What the task asks: Starting at the first line and ending at the last, output the data exactly.

Supplied material:
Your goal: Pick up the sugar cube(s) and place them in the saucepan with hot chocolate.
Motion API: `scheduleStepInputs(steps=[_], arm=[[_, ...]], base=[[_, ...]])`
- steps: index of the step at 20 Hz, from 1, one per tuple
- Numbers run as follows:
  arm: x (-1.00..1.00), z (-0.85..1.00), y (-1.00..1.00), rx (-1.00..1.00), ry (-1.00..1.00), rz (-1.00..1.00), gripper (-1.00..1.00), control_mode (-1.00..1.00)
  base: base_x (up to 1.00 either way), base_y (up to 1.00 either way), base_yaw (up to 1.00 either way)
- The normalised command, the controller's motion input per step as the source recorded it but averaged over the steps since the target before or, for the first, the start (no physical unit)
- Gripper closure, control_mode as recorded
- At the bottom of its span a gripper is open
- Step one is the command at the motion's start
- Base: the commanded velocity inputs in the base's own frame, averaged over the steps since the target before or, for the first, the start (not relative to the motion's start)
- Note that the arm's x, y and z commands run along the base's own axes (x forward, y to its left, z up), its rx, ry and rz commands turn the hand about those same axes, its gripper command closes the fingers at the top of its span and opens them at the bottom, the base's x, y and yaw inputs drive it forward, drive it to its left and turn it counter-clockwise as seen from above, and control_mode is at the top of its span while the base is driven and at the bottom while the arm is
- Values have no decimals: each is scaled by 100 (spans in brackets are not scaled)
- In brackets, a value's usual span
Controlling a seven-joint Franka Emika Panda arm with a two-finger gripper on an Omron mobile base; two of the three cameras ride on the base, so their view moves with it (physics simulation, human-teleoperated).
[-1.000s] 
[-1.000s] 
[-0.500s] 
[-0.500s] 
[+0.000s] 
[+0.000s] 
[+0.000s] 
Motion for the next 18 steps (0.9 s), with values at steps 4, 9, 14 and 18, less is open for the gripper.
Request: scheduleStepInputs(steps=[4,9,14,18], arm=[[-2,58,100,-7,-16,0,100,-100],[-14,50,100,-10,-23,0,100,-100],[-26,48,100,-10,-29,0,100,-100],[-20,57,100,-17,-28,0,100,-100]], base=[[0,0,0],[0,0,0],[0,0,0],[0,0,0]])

Answer space:
Your goal: Pick up the sugar cube(s) and place them in the saucepan with hot chocolate.
Motion API: `scheduleStepInputs(steps=[_], arm=[[_, ...]], base=[[_, ...]])`
- steps: index of the step at 20 Hz, from 1, one per tuple
- Numbers run as follows:
  arm: x (-1.00..1.00), z (-0.85..1.00), y (-1.00..1.00), rx (-1.00..1.00), ry (-1.00..1.00), rz (-1.00..1.00), gripper (-1.00..1.00), control_mode (-1.00..1.00)
  base: base_x (up to 1.00 either way), base_y (up to 1.00 either way), base_yaw (up to 1.00 either way)
- The normalised command, the controller's motion input per step as the source recorded it but averaged over the steps since the target before or, for the first, the start (no physical unit)
- Gripper closure, control_mode as recorded
- At the bottom of its span a gripper is open
- Step one is the command at the motion's start
- Base: the commanded velocity inputs in the base's own frame, averaged over the steps since the target before or, for the first, the start (not relative to the motion's start)
- Note that the arm's x, y and z commands run along the base's own axes (x forward, y to its left, z up), its rx, ry and rz commands turn the hand about those same axes, its gripper command closes the fingers at the top of its span and opens them at the bottom, the base's x, y and yaw inputs drive it forward, drive it to its left and turn it counter-clockwise as seen from above, and control_mode is at the top of its span while the base is driven and at the bottom while the arm is
- Values have no decimals: each is scaled by 100 (spans in brackets are not scaled)
- In brackets, a value's usual span
Controlling a seven-joint Franka Emika Panda arm with a two-finger gripper on an Omron mobile base; two of the three cameras ride on the base, so their view moves with it (physics simulation, human-teleoperated).
[-1.000s] 
[-1.000s] 
[-0.500s] 
[-0.500s] 
[+0.000s] 
[+0.000s] 
[+0.000s] 
Motion for the next 18 steps (0.9 s), with values at steps 4, 9, 14 and 18, less is open for the gripper.
Request: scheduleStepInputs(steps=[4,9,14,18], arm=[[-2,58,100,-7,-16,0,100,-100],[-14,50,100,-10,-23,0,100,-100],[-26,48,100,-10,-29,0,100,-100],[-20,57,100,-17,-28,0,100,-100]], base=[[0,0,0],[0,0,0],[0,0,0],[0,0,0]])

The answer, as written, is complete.